Table – Points to consider if you want to set up a company in the UK
Private limited liability company (Ltd)
Public limited liability company (PLC)
|Minimum share capital||
No minimum capital requirement
Minimum capital requirement of £50,000. 25% must be paid
|Minimum number of directors||
No requirement to have a company secretary
Must have a company secretary, who may also be a director
|Number of shareholders||
1 or more
1 or more
No objects clause (can undertake any activity)
Activities limited to the objects clause in the memorandum
|Annual General Meeting||
Can dispense with an AGM
Must have an AGM
Not for “small” companies
Required for all PLCs
Cannot offer shares or debentures to the public
Can offer shares and debentures to the public
Companies usually qualify for a “small” audit exemption if any 2 of the following apply: turnover of no more than £10.2 million; assets worth no more than £5.1 million; 50 or fewer employees on average. Note that the audit exemption does not apply to PLCs.
Most people set up UK private limited liability companies
Most people who set up a company in the UK, usually choose to set up a UK private limited liability company (Ltd) rather than a UK public limited company (PLC). The main reasons for this are that UK private limited companies:
- have no minimum share capital requirement
- may have just one director
- do not need to have a company secretary
- have low annual compliance costs
- administrative running rules are not very burdensome.

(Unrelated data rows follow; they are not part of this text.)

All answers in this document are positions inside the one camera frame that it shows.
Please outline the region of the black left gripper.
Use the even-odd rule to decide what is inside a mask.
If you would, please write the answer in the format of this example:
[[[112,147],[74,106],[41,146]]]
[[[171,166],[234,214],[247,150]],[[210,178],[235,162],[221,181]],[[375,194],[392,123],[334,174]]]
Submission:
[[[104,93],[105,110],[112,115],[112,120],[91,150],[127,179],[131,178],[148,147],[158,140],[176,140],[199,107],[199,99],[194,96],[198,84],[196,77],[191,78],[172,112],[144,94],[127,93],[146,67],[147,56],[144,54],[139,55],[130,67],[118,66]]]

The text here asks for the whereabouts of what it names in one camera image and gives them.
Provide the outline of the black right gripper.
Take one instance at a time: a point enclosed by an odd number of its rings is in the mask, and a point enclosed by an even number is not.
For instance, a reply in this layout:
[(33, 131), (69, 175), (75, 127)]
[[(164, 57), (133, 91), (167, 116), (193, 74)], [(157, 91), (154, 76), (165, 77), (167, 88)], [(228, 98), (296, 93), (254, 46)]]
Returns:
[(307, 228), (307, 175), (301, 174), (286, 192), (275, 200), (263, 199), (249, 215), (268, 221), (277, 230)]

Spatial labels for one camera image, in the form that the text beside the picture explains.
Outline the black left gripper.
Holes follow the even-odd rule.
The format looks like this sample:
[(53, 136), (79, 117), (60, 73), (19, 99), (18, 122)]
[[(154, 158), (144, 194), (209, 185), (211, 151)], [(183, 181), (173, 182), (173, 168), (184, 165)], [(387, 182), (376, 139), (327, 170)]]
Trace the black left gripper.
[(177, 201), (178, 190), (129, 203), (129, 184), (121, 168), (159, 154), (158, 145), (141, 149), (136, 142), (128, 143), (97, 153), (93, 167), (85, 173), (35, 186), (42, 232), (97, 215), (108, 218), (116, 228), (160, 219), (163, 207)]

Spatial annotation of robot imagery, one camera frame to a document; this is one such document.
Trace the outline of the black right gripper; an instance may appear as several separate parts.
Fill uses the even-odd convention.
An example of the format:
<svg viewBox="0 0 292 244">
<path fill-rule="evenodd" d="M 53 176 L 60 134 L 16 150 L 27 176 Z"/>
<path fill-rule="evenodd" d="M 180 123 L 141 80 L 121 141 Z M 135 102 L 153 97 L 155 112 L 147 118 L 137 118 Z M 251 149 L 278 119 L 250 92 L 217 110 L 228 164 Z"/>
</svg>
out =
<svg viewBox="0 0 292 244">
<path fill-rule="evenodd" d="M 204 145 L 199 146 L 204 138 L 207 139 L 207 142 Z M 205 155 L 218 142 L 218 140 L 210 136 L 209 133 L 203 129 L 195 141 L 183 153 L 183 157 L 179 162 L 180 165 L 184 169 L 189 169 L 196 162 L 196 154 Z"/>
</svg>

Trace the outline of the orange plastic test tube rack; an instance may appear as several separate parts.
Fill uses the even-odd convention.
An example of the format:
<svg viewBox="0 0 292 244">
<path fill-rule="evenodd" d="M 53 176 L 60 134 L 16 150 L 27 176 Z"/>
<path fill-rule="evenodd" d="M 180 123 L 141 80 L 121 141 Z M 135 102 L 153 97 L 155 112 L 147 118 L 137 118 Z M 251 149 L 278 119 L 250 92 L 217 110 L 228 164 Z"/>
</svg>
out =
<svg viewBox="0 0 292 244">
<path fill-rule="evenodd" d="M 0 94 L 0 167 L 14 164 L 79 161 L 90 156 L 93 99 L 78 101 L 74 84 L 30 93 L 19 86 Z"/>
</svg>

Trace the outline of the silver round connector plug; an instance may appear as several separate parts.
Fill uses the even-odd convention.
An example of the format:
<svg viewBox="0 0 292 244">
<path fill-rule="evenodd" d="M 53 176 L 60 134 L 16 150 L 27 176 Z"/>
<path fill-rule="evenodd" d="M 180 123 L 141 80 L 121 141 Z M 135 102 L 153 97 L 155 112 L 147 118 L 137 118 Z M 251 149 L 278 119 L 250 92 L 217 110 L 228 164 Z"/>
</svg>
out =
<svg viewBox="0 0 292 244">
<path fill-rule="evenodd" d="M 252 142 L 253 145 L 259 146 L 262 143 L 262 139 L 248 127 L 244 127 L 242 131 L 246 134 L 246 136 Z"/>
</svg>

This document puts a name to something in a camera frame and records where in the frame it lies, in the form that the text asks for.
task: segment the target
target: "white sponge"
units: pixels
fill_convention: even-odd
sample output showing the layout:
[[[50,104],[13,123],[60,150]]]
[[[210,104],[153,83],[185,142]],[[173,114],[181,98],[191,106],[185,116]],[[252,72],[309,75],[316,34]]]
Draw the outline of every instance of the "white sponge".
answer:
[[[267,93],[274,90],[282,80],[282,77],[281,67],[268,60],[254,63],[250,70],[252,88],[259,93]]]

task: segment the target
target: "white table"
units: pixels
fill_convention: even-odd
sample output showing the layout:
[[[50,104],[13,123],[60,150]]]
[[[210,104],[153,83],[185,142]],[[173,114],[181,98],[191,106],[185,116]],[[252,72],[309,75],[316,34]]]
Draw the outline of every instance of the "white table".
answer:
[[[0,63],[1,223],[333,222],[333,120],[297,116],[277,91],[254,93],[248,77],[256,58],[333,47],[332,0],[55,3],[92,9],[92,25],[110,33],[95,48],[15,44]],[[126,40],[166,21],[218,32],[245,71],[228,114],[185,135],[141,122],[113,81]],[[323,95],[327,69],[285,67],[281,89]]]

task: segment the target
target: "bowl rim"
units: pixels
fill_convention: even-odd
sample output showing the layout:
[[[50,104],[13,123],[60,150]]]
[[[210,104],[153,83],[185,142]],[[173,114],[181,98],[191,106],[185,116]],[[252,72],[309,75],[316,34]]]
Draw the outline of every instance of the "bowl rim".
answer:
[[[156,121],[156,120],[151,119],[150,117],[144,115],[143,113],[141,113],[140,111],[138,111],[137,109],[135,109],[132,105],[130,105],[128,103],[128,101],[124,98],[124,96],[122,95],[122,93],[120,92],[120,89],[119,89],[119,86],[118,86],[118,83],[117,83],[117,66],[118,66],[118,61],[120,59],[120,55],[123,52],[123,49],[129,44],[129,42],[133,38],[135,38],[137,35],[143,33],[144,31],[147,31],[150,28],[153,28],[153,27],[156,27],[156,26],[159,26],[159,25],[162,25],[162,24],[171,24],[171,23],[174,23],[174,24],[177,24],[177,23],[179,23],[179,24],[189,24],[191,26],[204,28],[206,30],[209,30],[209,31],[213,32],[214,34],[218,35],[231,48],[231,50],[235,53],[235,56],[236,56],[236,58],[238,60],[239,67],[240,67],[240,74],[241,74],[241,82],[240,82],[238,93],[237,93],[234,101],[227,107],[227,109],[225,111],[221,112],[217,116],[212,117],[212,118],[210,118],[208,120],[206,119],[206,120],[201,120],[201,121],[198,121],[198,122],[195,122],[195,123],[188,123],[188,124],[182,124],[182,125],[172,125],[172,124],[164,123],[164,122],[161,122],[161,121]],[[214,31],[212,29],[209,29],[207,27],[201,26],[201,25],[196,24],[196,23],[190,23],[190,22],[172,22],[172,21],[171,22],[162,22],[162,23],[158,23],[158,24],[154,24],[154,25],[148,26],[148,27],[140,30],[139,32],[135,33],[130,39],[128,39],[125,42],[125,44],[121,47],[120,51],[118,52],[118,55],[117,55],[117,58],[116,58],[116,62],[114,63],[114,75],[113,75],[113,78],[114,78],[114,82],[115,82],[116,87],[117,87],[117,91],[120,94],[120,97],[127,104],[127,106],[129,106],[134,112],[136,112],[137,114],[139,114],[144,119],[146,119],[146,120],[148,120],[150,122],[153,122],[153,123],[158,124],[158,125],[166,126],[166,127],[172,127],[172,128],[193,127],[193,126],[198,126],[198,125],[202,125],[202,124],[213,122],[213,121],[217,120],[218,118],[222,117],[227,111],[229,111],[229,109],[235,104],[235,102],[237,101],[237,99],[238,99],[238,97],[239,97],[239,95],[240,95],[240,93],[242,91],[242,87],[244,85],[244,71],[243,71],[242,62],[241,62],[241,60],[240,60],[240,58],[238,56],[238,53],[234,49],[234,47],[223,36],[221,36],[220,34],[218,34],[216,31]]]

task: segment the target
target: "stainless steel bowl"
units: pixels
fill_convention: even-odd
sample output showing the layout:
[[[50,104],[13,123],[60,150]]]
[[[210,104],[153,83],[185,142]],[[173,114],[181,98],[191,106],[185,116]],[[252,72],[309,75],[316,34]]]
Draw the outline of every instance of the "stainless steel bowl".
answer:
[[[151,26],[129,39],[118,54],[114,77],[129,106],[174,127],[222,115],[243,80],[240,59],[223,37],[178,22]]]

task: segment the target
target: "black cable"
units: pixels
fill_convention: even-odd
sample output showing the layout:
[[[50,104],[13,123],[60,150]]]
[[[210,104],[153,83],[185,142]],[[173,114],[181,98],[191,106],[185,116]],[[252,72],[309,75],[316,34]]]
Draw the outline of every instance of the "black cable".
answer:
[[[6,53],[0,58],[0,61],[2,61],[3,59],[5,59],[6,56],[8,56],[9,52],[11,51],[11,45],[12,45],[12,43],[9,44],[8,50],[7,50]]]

One can convert a private limited company into a public limited company, and vice versa.
Who can run and set up a company in the UK
Any person, regardless of their nationality or domicile, can run and set up a company in the UK. Unlike Ireland, there is no requirement for UK companies to have a UK or European Economic Area resident director.
Who can work in the UK
Anyone can set up a company in the UK. However, if you want to work in the UK then you will probably need a visa, even if you have set up a company in the UK. Most entrepreneurs that come from outside of the European Economic Area and set up a company in the UK will apply for a tier 1 (Entrepreneurs) visa. To apply for an Entrepreneurs Visa, you will need to demonstrate that you have at least £50,000 investment funds. There are different eligibility requirements depending on whether you have access to £50,000 or to £200,000. Click here for more information.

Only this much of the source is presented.